声優・津田健次郎さん「相手と距離を縮めるのに、社交辞令はいらない」
声優や俳優として活躍する津田健次郎さん。かつては周囲に馴染めず、違和感を抱いていたそうですが、芝居を始めたことで「周囲とつながる感覚」を持てるようになったと語ります。津田さんが人づきあいで大切にしていること、そして孤独との向き合い方とは? お話を聞きました。(取材・文:髙松夕佳) ※本稿は、月刊誌『PHP』2024年3月号より、一部編集・抜粋したものです。
自分の足で立つ
インドネシアのジャカルタで幼少期を過ごした僕は、小学2年生の終わりに帰国してからも、いつもどこか周囲としっくりこないという違和感を抱いていました。幼いころから映画が好きで、表現の道へ進むことにしたのも、自分の内側にたまっていた鬱屈したエネルギーを出せる場を欲していたからではないかと思います。 芝居を始めてから、より自己と他者を俯瞰的に見つめることが習慣になりました。若いころは「自分」と「世界」に線引きしがちですが、芝居は僕にとって、両者の間をつなぐパイプのようなものでした。

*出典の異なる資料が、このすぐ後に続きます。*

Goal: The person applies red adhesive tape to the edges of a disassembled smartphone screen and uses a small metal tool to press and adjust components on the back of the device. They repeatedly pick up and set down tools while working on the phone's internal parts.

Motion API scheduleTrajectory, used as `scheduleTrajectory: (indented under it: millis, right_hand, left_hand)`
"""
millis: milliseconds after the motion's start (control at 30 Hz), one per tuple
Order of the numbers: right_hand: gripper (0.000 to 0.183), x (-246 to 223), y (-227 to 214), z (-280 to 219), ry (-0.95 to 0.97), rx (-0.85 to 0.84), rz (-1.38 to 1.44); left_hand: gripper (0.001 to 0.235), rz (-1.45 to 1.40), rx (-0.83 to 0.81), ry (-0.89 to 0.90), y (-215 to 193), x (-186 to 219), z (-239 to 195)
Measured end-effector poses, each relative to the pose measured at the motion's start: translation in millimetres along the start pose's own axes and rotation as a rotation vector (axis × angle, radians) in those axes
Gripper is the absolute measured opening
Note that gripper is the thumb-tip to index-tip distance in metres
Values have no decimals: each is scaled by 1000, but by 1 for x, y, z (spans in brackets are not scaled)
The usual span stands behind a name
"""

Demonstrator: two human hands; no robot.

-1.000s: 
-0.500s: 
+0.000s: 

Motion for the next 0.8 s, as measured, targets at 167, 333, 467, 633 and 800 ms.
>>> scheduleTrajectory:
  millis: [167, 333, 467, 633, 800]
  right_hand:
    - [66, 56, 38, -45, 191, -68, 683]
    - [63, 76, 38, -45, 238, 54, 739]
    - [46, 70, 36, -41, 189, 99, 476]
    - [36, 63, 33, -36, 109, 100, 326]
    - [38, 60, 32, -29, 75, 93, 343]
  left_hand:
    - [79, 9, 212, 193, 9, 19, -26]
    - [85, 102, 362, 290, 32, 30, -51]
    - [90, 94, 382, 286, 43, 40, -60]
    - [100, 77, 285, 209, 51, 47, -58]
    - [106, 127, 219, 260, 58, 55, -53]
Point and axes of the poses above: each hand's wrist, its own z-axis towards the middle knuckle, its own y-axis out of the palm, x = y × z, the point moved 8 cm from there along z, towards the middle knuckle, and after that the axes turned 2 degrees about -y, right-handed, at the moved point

役の言葉を借りることで、世界とつながれるような感覚が確かにあった。 以前、激しい暴力描写を含む小説を書く覆面作家の方が、「自分はペンネームさえあれば、どんなに不謹慎な描写でも書ける」とおっしゃっていたのを読んで、わかる気がしました。 僕にとっては、自分「対」世界ではなく、両者の間に「役」をはさみ、自分の言葉ではないセリフがあることが重要です。演じるときは役になりきるというより、自分の抱えているものとキャラクターの内面を融合させていく感覚があるのも、そのせいかもしれません。
人づきあいに必要以上の気遣いは意味がない
声優やナレーション、俳優など、つい多方面の仕事に手を出してしまうので、多忙になりがちです。でもそんなときこそ、仕事の合間に空き時間ができれば、喫茶店に入ってひとりの時間を持つようにしています。何かを書いたり読んだりもしますが、何もせずぼうっとすることも多いです。 演技をしたりインタビューに応えたりと、仕事は常に目的と成果が明確です。一方、喫茶店でコーヒーを飲みながらぼんやり過ごすときは、すぐ役に立つこととは違う、より曖昧でどうでもよさそうだけど長い目で見ると重要なことを、頭の中で巡らせます。 人づきあいについては、ある時期からマイペースがきわまり、お互いの琴線に触れないような会話は激減しました。必要以上の気遣いは意味がなく、過度な社交辞令は相手との距離を縮めることにはならないと気づいたからです。 たとえば現場で、共演者に「最近寒いですね」と声をかけたとします。そこまではいいのですが、「冬ってどう過ごされていますか」と表面的な社交辞令で話を続けたとして、相手との距離が縮まるわけではありません。お互い疲れますし、距離は逆に遠ざかってしまう。 期せずしてよい会話のフックが生まれることがあっても、それはやはり他力本願、運まかせです。それよりは、「なぜ芝居をやっているんですか」などと、その方の核心に触れそうなところにグッと踏みこんだほうが、おもしろい話ができるし、意味のある会話が生まれていく気がするのです。